EXERCISE OBJECTIVE: Repeat each line of the listing exactly as written.

SUPPLIED MATERIAL:

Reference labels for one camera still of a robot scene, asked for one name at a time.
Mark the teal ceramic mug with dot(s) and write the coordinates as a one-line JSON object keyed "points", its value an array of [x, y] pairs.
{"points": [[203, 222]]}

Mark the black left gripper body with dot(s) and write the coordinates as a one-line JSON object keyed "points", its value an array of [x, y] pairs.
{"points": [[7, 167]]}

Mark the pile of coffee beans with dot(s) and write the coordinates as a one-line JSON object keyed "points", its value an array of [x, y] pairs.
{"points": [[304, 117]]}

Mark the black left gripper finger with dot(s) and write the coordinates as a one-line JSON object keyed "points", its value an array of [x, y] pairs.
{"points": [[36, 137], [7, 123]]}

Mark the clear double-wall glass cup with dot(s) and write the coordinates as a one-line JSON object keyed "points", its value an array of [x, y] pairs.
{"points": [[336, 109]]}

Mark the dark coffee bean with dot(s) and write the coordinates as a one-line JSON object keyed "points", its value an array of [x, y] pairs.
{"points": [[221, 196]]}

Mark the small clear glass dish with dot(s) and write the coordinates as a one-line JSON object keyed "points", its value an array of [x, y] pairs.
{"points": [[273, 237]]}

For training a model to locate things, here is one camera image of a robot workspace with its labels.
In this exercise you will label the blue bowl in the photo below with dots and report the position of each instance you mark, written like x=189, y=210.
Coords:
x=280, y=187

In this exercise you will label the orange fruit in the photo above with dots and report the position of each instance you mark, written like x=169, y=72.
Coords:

SOLUTION:
Reference labels for one camera still of a robot scene, asked for one name at a time.
Mark the teal ceramic mug with dot(s) and write the coordinates as a one-line JSON object keyed "points", its value an array of [x, y] pairs.
{"points": [[203, 222]]}

Mark the black left gripper body with dot(s) and write the coordinates as a one-line JSON object keyed "points", its value an array of [x, y] pairs.
{"points": [[7, 167]]}

Mark the pile of coffee beans with dot(s) and write the coordinates as a one-line JSON object keyed "points", its value an array of [x, y] pairs.
{"points": [[304, 117]]}

Mark the black left gripper finger with dot(s) and write the coordinates as a one-line JSON object keyed "points", its value an array of [x, y] pairs.
{"points": [[36, 137], [7, 123]]}

Mark the clear double-wall glass cup with dot(s) and write the coordinates as a one-line JSON object keyed "points", its value an array of [x, y] pairs.
{"points": [[336, 109]]}

Mark the dark coffee bean with dot(s) and write the coordinates as a one-line JSON object keyed "points", its value an array of [x, y] pairs.
{"points": [[221, 196]]}

Mark the small clear glass dish with dot(s) and write the coordinates as a one-line JSON object keyed "points", its value an array of [x, y] pairs.
{"points": [[273, 237]]}

For training a model to locate things, here is one camera image of a robot workspace with its labels.
In this exercise you will label the blue bowl in the photo below with dots and report the position of each instance you mark, written like x=189, y=210.
Coords:
x=280, y=187

In this exercise you will label the orange fruit in the photo above with dots and report the position of each instance you mark, written like x=169, y=72.
Coords:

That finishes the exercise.